======== SUPPLIED RECORDS

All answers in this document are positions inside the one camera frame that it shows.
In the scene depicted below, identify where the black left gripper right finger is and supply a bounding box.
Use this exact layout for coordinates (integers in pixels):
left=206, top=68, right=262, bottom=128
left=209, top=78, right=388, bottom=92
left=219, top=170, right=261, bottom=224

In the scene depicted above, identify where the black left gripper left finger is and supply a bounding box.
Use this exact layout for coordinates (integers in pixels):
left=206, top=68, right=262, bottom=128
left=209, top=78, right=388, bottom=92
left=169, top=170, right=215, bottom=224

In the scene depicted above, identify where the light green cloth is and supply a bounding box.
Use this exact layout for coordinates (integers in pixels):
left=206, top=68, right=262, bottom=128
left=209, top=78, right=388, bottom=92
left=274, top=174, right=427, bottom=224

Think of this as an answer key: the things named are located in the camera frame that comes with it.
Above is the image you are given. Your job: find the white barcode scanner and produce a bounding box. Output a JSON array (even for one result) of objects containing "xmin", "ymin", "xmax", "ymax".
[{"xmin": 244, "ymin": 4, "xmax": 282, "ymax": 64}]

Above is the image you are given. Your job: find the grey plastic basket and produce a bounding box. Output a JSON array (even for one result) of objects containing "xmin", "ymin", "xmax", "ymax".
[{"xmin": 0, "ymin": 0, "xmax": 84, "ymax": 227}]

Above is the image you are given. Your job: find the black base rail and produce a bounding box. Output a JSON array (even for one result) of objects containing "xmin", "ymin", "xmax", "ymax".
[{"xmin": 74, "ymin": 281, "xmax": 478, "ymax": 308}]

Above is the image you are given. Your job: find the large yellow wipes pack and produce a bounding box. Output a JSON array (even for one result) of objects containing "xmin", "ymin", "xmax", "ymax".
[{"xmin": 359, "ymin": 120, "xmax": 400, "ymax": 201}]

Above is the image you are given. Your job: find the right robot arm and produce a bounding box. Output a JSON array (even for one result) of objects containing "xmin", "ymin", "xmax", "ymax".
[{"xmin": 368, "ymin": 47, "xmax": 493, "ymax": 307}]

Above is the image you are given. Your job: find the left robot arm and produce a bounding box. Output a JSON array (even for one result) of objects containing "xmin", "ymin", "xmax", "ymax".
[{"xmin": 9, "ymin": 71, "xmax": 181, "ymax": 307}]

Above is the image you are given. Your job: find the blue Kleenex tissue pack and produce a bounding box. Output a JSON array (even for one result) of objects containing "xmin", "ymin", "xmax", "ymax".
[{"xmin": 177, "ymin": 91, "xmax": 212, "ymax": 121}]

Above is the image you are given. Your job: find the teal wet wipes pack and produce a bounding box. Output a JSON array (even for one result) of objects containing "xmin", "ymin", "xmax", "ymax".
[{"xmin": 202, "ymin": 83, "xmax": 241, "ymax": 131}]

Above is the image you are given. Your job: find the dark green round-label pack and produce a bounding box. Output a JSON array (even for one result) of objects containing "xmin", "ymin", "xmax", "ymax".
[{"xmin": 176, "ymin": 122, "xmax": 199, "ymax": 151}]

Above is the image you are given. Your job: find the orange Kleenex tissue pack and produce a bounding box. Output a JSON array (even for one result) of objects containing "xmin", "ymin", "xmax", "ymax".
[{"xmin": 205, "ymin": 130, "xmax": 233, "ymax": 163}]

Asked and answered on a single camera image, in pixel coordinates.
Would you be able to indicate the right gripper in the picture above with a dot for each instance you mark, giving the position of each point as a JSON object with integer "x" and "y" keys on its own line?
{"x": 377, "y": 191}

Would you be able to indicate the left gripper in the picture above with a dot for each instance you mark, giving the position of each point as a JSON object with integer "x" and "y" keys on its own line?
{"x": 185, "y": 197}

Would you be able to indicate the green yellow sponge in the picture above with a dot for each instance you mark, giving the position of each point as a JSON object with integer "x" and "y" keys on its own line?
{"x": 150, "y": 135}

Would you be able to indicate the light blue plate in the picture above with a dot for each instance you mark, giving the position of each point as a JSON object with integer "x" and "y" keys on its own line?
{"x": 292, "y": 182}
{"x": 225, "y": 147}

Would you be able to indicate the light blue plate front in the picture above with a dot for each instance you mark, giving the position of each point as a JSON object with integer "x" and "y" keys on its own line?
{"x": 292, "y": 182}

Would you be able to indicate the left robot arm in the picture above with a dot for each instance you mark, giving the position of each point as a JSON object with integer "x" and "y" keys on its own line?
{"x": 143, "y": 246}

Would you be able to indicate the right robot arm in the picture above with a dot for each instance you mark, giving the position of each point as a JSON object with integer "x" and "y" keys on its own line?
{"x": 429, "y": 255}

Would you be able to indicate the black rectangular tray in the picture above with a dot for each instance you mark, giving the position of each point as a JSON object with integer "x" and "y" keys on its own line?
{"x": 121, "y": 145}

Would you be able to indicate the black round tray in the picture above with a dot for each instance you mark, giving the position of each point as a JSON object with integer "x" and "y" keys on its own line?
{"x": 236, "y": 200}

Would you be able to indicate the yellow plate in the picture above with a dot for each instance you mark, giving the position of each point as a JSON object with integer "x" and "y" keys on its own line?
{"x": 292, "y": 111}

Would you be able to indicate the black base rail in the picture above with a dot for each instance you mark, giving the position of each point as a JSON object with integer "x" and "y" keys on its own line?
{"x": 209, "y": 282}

================

# PROBLEM TO SOLVE
Every entry must be duplicated exactly as it stands.

# ANSWER SPACE
All answers in this document are positions inside the one camera frame that it shows.
In the scene depicted below, identify where the black left gripper right finger is and supply a bounding box.
Use this exact layout for coordinates (integers in pixels):
left=206, top=68, right=262, bottom=128
left=209, top=78, right=388, bottom=92
left=219, top=170, right=261, bottom=224

In the scene depicted above, identify where the black left gripper left finger is and supply a bounding box.
Use this exact layout for coordinates (integers in pixels):
left=206, top=68, right=262, bottom=128
left=209, top=78, right=388, bottom=92
left=169, top=170, right=215, bottom=224

In the scene depicted above, identify where the light green cloth is and supply a bounding box.
Use this exact layout for coordinates (integers in pixels):
left=206, top=68, right=262, bottom=128
left=209, top=78, right=388, bottom=92
left=274, top=174, right=427, bottom=224

Think of this as an answer key: the things named are located in the camera frame that comes with it.
Above is the image you are given. Your job: find the white barcode scanner and produce a bounding box. Output a JSON array (even for one result) of objects containing "xmin", "ymin", "xmax", "ymax".
[{"xmin": 244, "ymin": 4, "xmax": 282, "ymax": 64}]

Above is the image you are given. Your job: find the grey plastic basket and produce a bounding box. Output a JSON array (even for one result) of objects containing "xmin", "ymin", "xmax", "ymax".
[{"xmin": 0, "ymin": 0, "xmax": 84, "ymax": 227}]

Above is the image you are given. Your job: find the black base rail and produce a bounding box. Output a JSON array (even for one result) of objects containing "xmin", "ymin", "xmax", "ymax".
[{"xmin": 74, "ymin": 281, "xmax": 478, "ymax": 308}]

Above is the image you are given. Your job: find the large yellow wipes pack and produce a bounding box. Output a JSON array (even for one result) of objects containing "xmin", "ymin", "xmax", "ymax".
[{"xmin": 359, "ymin": 120, "xmax": 400, "ymax": 201}]

Above is the image you are given. Your job: find the right robot arm and produce a bounding box. Output a JSON array (even for one result) of objects containing "xmin", "ymin", "xmax", "ymax".
[{"xmin": 368, "ymin": 47, "xmax": 493, "ymax": 307}]

Above is the image you are given. Your job: find the left robot arm and produce a bounding box. Output a JSON array (even for one result) of objects containing "xmin", "ymin", "xmax", "ymax".
[{"xmin": 9, "ymin": 71, "xmax": 181, "ymax": 307}]

Above is the image you are given. Your job: find the blue Kleenex tissue pack and produce a bounding box. Output a JSON array (even for one result) of objects containing "xmin", "ymin", "xmax", "ymax".
[{"xmin": 177, "ymin": 91, "xmax": 212, "ymax": 121}]

Above is the image you are given. Your job: find the teal wet wipes pack and produce a bounding box. Output a JSON array (even for one result) of objects containing "xmin", "ymin", "xmax", "ymax".
[{"xmin": 202, "ymin": 83, "xmax": 241, "ymax": 131}]

Above is the image you are given. Your job: find the dark green round-label pack and produce a bounding box. Output a JSON array (even for one result) of objects containing "xmin", "ymin", "xmax", "ymax".
[{"xmin": 176, "ymin": 122, "xmax": 199, "ymax": 151}]

Above is the image you are given. Your job: find the orange Kleenex tissue pack and produce a bounding box. Output a JSON array (even for one result) of objects containing "xmin", "ymin", "xmax", "ymax".
[{"xmin": 205, "ymin": 130, "xmax": 233, "ymax": 163}]

Asked and answered on a single camera image, in pixel coordinates.
Would you be able to indicate the right gripper in the picture above with a dot for each instance you mark, giving the position of each point as a JSON object with integer "x" and "y" keys on its own line?
{"x": 377, "y": 191}

Would you be able to indicate the left gripper in the picture above with a dot for each instance you mark, giving the position of each point as a JSON object with integer "x" and "y" keys on its own line?
{"x": 185, "y": 197}

Would you be able to indicate the green yellow sponge in the picture above with a dot for each instance you mark, giving the position of each point as a JSON object with integer "x" and "y" keys on its own line?
{"x": 150, "y": 135}

Would you be able to indicate the light blue plate in the picture above with a dot for each instance you mark, giving the position of each point as a JSON object with integer "x" and "y" keys on its own line?
{"x": 292, "y": 182}
{"x": 225, "y": 147}

Would you be able to indicate the light blue plate front in the picture above with a dot for each instance you mark, giving the position of each point as a JSON object with integer "x" and "y" keys on its own line?
{"x": 292, "y": 182}

Would you be able to indicate the left robot arm in the picture above with a dot for each instance you mark, giving the position of each point as a JSON object with integer "x" and "y" keys on its own line?
{"x": 143, "y": 246}

Would you be able to indicate the right robot arm in the picture above with a dot for each instance you mark, giving the position of each point as a JSON object with integer "x" and "y" keys on its own line?
{"x": 429, "y": 255}

Would you be able to indicate the black rectangular tray in the picture above with a dot for each instance you mark, giving the position of each point as a JSON object with integer "x" and "y" keys on its own line?
{"x": 121, "y": 145}

Would you be able to indicate the black round tray in the picture above with a dot for each instance you mark, giving the position of each point as a JSON object with integer "x" and "y" keys on its own line?
{"x": 236, "y": 200}

Would you be able to indicate the yellow plate in the picture above with a dot for each instance you mark, giving the position of each point as a JSON object with integer "x" and "y" keys on its own line?
{"x": 292, "y": 111}

Would you be able to indicate the black base rail in the picture above with a dot for each instance you mark, giving the position of each point as a JSON object with integer "x" and "y" keys on its own line?
{"x": 209, "y": 282}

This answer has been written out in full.